Les yeux sont rivés vers la mer. Et puis, le calme après la tempête. Le 6 juin 1944, les habitants de Bayeux sortent de chez eux à pas prudents… Tout est étrangement calme dans la rue. Les soldats allemands ont déserté la ville. Bientôt, ce sont des soldats anglais qui apparaissent, distribuant chewing-gum et chocolat à une population ébahie. Marie aperçoit un soldat français et court vers lui. C’est le général Leclerc. Surréaliste.
Le courage
La guerre n’est pas terminée pour autant. Le front va se déporter vers Caen, où une terrible bataille démolit la ville, tue et blesse des milliers de civils. Une fois encore, les parents de Marie sont à la hauteur de l’évènement, portés par un élan de solidarité qui leur est tout naturel. Ils hébergent des amis dont la maison a été dévastée. Deux ans auparavant, ils avaient caché des jeunes refusant le travail obligatoire en Allemagne, à l’étage juste au-dessus duquel séjournait un soldat allemand, qu’ils avaient été contraints de loger. Marie ressent un immense sentiment de fierté pour ses parents courageux.
Un sentiment exacerbé par les actes de bravoure de son père qui, en tant que vétérinaire rural, a pu délivrer de nombreux laissez-passer. Il sera décoré pour son implication au sein de la Résistance. Le 6 juin 1944, spontanément, ce dernier a grimpé l’escalier de la tour de la cathédrale de Bayeux, pour y planter un drapeau français. Joie ! Cela non plus, ça ne s’oublie pas. Il écrivit aussi ses mémoires de guerre, à travers le regard d’un cheval mené au combat. « Il dût en abattre certains, pendant la guerre, pour ne pas qu’ils souffrent de leurs blessures. »
Une évidence
Conformément à la prédiction, Bayeux fut épargnée par les bombardements. Le maire tint alors sa promesse de faire ériger une statue de la Vierge – elle est située près de l’hôpital et du musée de la tapisserie – et d’organiser une procession chaque année au 15 août. Procession qui existe toujours aujourd’hui.
Après la guerre, Marie et sa famille déménagèrent à Paris, où la jeune fille et sa sœur intégrèrent un lycée. « A 15 ans, j’ai lu un livre sur Thérèse de Lisieux. J’ai ressenti, à ce moment-là, comme une évidence. » Les parents de la jeune fille ont souhaité qu’elle poursuive ses études, dans un premier temps. Marie a obtenu son bac puis sa licence de sciences naturelles à la Sorbonne. « J’ai raté ma première année de Capes. J’étais joyeuse car enfin libre ! Libre de suivre ma voie/voix… »

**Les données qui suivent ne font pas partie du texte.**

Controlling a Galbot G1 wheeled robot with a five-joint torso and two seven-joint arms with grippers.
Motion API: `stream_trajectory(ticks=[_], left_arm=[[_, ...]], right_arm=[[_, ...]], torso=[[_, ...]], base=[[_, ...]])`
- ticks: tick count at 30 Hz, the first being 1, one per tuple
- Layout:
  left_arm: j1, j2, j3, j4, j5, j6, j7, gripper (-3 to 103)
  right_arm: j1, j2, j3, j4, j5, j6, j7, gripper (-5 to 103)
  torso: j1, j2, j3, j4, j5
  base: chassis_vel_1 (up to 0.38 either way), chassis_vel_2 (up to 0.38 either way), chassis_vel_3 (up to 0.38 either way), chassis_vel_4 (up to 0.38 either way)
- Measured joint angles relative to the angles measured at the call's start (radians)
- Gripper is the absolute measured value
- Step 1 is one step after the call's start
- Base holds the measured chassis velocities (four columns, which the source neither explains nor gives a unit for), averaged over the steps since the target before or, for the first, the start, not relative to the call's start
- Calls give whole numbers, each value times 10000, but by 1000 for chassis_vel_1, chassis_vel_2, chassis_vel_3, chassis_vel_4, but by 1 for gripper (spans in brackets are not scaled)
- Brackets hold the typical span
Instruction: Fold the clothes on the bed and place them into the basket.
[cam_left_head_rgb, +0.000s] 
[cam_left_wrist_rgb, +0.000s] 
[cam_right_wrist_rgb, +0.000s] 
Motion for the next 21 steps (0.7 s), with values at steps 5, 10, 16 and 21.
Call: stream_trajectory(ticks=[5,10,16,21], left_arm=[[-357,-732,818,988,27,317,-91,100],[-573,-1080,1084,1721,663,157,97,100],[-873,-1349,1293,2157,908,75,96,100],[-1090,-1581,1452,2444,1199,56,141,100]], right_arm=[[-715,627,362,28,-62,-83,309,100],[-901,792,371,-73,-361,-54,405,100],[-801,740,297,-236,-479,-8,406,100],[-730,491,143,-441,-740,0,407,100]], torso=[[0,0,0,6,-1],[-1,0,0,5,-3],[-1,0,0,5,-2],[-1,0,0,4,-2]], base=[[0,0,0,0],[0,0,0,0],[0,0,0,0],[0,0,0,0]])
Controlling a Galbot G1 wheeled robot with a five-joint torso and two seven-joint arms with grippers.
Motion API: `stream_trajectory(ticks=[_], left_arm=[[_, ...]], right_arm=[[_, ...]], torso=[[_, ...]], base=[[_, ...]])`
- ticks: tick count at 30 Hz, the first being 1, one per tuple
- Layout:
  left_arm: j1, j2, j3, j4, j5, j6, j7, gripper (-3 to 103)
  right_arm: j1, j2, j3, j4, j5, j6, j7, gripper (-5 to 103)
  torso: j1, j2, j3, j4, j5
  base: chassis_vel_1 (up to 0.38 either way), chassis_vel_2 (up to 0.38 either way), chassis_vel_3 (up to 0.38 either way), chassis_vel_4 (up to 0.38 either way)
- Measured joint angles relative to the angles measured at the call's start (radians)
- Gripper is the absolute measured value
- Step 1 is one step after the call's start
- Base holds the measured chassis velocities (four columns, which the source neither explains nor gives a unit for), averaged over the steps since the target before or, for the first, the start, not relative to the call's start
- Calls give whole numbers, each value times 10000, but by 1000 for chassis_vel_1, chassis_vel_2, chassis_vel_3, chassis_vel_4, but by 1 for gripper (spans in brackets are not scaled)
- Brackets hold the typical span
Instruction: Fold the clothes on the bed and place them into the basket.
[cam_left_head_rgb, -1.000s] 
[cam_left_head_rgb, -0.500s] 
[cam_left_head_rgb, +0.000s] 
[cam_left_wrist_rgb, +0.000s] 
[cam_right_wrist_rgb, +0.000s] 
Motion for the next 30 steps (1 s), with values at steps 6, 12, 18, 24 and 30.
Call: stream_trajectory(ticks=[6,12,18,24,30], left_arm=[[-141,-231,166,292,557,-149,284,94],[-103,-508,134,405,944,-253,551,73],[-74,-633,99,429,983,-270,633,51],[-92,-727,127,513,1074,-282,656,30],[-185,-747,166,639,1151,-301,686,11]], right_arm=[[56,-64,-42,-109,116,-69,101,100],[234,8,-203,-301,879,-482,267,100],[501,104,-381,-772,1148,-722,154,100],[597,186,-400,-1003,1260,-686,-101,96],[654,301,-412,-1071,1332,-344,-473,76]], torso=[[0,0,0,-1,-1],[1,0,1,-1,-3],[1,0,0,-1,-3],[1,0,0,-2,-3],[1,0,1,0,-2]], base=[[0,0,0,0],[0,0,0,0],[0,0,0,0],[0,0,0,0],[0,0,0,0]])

Marie a prononcé ses vœux en 1957 et est devenue sœur Marie-Yvonne. Elle est arrivée à Saint-Saulve en 2015, dans le quartier de la Pépinière. Depuis 2021, elle vit dans la communauté Notre Dame de la Garde, située juste à côté de l’école Notre-Dame. A 90 ans, sœur Marie-Yvonne demeure un témoin précieux du passé. Une petite fille qui, depuis sa fenêtre et au cœur même de son foyer, a vécu la grande Histoire. Une petite fille qui, depuis, n’a jamais cessé de raconter. Car il est des choses qui se transmettent ; il est des choses qui ne doivent jamais être oubliées.